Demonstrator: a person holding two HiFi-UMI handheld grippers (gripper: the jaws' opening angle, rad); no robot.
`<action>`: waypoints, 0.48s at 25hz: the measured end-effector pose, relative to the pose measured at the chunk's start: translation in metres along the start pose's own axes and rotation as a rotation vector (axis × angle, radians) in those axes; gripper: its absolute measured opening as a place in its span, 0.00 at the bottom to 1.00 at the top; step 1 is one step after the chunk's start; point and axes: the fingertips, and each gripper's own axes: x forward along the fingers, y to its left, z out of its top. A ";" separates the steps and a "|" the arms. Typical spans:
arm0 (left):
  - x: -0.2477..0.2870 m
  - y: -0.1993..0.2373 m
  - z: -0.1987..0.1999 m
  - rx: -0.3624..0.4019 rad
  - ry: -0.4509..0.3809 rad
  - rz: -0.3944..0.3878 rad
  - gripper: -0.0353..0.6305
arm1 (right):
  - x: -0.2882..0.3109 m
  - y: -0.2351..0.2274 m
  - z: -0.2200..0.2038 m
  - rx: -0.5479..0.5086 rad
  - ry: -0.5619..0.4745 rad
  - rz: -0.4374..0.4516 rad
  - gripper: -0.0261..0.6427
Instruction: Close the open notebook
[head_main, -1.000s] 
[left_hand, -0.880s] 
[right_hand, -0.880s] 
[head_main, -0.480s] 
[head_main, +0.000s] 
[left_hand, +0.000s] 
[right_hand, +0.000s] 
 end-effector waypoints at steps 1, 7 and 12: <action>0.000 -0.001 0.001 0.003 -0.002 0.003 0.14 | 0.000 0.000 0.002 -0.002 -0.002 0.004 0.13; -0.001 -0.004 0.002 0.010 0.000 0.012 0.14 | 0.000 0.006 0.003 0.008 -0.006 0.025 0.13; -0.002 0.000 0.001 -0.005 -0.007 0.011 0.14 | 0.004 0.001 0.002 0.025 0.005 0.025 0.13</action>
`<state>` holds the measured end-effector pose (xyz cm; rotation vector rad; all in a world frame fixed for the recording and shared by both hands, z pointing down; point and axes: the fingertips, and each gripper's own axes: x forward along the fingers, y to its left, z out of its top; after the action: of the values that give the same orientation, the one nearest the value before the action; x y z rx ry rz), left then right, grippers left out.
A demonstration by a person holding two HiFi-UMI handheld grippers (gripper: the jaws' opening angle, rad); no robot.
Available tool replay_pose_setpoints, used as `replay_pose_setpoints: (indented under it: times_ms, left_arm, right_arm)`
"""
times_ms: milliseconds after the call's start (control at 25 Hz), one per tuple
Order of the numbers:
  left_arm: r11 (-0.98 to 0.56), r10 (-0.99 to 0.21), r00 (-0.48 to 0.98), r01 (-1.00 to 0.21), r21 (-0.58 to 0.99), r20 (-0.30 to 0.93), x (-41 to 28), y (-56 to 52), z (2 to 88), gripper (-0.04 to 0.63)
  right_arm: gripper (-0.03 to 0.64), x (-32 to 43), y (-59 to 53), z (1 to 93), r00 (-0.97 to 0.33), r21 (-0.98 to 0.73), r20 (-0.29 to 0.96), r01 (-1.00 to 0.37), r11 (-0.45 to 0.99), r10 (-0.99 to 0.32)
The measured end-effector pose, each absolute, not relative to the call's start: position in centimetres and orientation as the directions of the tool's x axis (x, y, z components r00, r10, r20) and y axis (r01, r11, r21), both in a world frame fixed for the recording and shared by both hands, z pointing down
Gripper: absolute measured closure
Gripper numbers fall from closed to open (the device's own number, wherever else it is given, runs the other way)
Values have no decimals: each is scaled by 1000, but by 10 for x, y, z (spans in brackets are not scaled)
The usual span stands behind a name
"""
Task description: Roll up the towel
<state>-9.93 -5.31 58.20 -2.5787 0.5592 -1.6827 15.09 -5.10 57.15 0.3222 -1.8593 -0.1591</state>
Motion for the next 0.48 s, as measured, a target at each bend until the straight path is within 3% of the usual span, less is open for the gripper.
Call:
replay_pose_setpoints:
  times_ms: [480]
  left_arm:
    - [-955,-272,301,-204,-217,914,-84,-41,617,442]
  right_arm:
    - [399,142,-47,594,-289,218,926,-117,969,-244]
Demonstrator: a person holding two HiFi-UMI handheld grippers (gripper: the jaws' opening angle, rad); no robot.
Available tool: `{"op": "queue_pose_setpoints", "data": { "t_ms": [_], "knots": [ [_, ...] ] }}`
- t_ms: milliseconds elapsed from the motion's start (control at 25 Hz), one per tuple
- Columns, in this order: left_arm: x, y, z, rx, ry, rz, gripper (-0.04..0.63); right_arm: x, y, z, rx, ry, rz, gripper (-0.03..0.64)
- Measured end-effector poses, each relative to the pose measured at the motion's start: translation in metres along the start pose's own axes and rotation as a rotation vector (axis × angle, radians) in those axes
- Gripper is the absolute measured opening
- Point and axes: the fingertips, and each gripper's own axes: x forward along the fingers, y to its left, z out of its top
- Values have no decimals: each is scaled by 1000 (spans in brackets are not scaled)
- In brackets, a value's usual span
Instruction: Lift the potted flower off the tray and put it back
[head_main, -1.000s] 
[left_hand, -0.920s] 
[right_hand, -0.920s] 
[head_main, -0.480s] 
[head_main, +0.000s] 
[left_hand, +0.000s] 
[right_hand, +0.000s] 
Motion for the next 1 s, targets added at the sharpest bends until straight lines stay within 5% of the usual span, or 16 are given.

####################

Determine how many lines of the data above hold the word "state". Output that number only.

• Solution for this exercise: 2